▸ Exercise prompt:
The lines below starting at the line containing "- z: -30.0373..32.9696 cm" and ending at the line containing "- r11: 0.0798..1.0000" are to be repeated exactly, with both ends kept and nothing else added.

▸ Data extract:

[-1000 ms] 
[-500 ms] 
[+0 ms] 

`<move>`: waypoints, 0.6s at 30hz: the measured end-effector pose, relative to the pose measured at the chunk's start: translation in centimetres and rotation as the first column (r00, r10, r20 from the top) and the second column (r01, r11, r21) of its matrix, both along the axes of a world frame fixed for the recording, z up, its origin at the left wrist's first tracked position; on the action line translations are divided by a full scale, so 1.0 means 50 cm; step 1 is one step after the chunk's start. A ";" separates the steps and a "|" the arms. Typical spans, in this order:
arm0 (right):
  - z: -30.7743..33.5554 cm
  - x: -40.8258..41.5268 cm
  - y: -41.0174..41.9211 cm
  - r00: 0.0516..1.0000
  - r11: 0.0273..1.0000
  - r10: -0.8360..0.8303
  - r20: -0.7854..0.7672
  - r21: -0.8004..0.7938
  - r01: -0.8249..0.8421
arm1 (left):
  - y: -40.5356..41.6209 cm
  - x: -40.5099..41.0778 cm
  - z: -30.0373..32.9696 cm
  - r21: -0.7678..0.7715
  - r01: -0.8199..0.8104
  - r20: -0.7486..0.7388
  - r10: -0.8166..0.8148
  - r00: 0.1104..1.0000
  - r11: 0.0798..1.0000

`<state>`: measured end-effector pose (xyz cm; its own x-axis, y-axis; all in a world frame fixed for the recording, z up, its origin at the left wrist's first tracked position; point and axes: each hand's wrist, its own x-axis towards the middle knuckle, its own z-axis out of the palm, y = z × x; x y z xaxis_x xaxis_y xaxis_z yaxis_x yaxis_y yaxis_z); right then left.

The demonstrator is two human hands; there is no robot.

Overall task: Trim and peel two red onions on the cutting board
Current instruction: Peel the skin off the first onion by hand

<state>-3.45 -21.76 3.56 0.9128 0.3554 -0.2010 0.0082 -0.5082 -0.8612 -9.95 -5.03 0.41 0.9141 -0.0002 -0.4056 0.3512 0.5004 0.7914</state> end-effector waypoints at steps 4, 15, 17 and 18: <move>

▸ Response box:
  - z: -30.0373..32.9696 cm
  - r21: -0.7678..0.7715
  - r01: -0.8199..0.8104
  - r20: -0.7486..0.7388
  - r10: -0.8166..0.8148
  - r00: 0.1104..1.0000
  - r11: 0.0798..1.0000

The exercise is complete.